I have been a delivery driver, salesman, manager, business owner, soldier, drug dealer, addict, lecturer, preacher, Sunday school teacher, photographer, painter, poet, digital designer, mechanic, webmaster, reporter, newspaper editor, home owner, renter, homeless, poor, rich, and bankrupt.
I have walked barefoot in fields of horses, worn wingtips in marble halls, tasted cold water from a mountain stream, guzzled spirits at the tables of friends, slept alone on the cold ground of construction sites.

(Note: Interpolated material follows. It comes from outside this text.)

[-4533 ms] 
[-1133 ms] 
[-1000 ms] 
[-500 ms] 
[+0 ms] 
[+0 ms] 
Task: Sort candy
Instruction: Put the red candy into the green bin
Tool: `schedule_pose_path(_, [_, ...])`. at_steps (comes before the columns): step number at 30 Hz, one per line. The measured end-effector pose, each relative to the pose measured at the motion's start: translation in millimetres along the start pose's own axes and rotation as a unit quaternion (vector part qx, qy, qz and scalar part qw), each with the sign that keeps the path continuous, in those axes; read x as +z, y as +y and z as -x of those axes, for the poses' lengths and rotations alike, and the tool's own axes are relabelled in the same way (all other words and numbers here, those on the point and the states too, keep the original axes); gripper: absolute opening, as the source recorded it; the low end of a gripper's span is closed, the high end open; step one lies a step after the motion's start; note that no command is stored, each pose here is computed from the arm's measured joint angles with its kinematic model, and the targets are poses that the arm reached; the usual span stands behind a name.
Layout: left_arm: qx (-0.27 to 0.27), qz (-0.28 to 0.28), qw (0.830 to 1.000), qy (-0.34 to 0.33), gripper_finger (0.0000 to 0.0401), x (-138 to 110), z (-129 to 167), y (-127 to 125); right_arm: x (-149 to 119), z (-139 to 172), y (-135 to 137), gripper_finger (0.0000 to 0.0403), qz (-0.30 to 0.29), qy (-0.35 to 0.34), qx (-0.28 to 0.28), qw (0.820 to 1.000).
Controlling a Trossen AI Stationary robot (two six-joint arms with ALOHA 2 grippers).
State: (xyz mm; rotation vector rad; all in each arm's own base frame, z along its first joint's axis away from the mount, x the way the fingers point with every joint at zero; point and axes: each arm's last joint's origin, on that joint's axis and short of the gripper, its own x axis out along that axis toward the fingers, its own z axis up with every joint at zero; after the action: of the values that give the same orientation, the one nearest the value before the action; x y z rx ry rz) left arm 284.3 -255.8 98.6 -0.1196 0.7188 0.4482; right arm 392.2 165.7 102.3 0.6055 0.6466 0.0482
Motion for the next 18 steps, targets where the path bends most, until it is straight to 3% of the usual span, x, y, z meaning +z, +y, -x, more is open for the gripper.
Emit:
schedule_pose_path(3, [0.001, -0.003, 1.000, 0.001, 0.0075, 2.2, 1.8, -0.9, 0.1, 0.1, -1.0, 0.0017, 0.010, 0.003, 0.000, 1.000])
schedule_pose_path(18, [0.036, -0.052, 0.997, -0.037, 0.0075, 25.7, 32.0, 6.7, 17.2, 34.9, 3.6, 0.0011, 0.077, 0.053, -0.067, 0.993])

I have smelled like an onion, and walked like a duck, and once, even cleaned my house.
From the Amazon listing for his book Last Words:
Even trying to be as honest and whole as I can, only parts of me can be perceived by you. The best I can hope for is to be entertaining and in some macabre way, sincere.
But then, when did sincerity
ever make a thing true?
That part is up to you.
The last poem in his last published book, Without Anguish:
The Length and Depth of a Garden Sigh
Dawn comes like a gunshot through the trees,
light springs through trembling leaves of darkness.
Sun, the hill burner, is on his way from the stars as
birds ricochet through thickets, whistling for a way
of difference between endure and persevere.
,
I feel as drunk as chronic drifts of azaleas, walking
among bushed mountain laurel where, to
too many, I have become defined by symptoms;
they hover like catcher mitts around home plate
while I stagger and sway from the weight of age.
,
The grass is a soft file wearing me down
from ground up – a convincing to exhaust
my thickness upon earth while singing
my narrow psalms throughout the gardens.
Let no voice interrupt my soundless sound.
,
Pain is mine, not suffering, a little stayed by pills
flagging inflammations; but always the edge
of vertigo and fear of falling into flower beds
breaking the brittle bones of age into debris
of erosion with a fuselage of ‘How Are Yous.’
,
Do we, the humbled, ever regret or forget
our time as King of the Mountain, how
little it meant; how unimportant it became?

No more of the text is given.